A single schedule of events replaces hundreds of separate matrices
TRANSPARENCY AND CONTROL
So let's take a look at how the study schedule is created. First, let's look at some of the issues we face with older traditional systems. In older systems, creating the folders and matrices are time-consuming and cumbersome. In my last platform study using one of these systems, I needed to create 292 matrices to accommodate the folder and form structure for all of the arms and it was a three-arm study. With this many matrices, it's difficult to adequately test for the QAT. It's easy to get lost in the spreadsheet style layout when adding or removing forms from folders in a multi-armed study. This is an example of a spreadsheet that I needed to create to document what form was in what folder for our testers in an older traditional system. One of the many issues with this type of documentation is that it can't be printed and must be viewed in an electronic form. Veeva has a schedule editor that clearly shows what form is in each event group and each arm. This is what it looks like when you edit relationships. Here you can choose what form goes into each visit and the forms can be added, removed, modified, and reordered from one location. This all can be developed with the schedule editor tool that provides a single matrix for the entire study. The overview shows the schedule as it is designed. The schedule has two study parts and is set up as different repeating event groups. Part A: twenty-five repeating cycles. Part B has twenty cycles. And Part A has a day eight; Part B does not. The lightning bolt icons indicate that there's a dynamic in place. The green ticks are where the form will show without any dynamics. And the whole view is scrollable and can be reordered.
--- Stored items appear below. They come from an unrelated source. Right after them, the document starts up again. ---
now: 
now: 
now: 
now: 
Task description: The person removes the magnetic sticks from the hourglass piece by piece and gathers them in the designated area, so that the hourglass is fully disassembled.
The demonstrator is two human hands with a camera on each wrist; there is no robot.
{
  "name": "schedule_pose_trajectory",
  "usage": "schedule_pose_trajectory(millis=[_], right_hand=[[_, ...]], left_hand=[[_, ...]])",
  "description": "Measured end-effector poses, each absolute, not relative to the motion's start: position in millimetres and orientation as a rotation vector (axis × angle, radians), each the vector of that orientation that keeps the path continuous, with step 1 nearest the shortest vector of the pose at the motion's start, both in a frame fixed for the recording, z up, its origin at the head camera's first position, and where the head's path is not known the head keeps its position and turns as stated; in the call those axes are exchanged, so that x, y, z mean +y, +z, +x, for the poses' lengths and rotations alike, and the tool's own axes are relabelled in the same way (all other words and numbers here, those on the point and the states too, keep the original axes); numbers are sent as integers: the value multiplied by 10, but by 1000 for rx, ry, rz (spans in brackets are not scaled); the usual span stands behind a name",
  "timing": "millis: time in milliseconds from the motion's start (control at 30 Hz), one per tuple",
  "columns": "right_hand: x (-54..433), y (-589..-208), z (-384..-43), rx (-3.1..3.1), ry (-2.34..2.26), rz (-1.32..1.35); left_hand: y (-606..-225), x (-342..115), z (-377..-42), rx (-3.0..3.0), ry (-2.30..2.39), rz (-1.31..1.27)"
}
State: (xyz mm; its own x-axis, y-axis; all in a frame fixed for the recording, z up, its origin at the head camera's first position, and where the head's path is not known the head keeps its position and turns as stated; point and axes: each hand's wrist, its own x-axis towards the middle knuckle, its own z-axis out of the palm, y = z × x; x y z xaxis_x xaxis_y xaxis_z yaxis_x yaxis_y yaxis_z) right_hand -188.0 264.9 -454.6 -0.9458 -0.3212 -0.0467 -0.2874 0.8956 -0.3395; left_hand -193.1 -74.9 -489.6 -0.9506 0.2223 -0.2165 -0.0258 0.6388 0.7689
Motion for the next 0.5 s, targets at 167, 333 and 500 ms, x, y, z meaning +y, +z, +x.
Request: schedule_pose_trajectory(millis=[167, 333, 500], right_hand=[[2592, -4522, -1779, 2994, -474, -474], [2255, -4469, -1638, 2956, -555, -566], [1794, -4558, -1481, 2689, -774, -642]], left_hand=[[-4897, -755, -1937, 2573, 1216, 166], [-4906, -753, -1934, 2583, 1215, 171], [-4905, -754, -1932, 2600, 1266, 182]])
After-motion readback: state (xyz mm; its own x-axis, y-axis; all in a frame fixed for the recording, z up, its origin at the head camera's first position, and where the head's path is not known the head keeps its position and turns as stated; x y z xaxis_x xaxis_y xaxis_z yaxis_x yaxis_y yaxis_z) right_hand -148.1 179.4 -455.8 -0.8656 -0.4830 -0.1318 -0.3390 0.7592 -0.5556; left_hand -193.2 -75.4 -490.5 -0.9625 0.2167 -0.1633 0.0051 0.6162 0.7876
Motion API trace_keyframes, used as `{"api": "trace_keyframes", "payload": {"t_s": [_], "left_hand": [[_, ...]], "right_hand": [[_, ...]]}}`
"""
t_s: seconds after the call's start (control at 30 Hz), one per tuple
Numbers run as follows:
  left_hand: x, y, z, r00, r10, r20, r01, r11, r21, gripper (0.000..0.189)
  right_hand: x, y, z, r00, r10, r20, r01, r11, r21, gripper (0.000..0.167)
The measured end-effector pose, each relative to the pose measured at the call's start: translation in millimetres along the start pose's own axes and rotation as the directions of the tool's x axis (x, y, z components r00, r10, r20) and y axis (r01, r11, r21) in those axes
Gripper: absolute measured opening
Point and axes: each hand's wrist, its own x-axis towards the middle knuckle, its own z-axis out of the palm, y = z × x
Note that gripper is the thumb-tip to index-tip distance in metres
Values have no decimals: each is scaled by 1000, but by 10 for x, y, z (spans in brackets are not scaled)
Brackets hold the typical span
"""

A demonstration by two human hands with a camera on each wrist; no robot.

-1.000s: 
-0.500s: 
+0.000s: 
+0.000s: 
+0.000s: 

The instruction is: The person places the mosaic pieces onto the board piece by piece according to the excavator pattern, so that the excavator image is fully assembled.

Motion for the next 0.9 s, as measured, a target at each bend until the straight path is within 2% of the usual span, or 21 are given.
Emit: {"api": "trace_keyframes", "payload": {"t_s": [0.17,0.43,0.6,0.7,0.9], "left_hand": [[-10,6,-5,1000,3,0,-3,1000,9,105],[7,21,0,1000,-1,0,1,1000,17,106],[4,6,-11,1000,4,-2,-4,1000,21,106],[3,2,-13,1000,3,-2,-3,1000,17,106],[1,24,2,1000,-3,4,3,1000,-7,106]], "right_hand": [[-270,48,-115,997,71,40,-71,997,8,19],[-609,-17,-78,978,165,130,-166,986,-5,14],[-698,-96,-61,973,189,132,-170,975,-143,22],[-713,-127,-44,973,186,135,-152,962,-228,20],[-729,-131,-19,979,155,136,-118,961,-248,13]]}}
Updating configurations not code provides agility throughout the trial
QUICK CONFIGURATION CHANGES
Let's see how to make changes in a production study. The properties of the event groups, events and forms, can be edited from within this screen. Here in this event group is where we can update the repeating maximum to be more. For example, we need to change the maximum from 25 to 30 cycles. After that change has made a new dynamic rule or rules must be created to add the required forms. To add the treatment cycles, we open the existing event group, then add 20 more cycles, for example, modify the naming of the custom labels, and lastly, build new dynamics. So, the requirement for this could be, add these new cycles if the next visit date is populated or, if the question is asked, Start the new treatment cycle? = "Yes" and then you can dynamically generate the new treatment cycle related events and forms. In some of our studies the subject can jump from one arm to another, depending on certain circumstances, for example, lab tests. In a case like this, we write an edit check or rule that calls the forms, in the other arm's event group, which is generally triggered by an answer on a form. So, in this case, the subject, because of a lab result, jumped from CD8 low arm to CD8 high arm.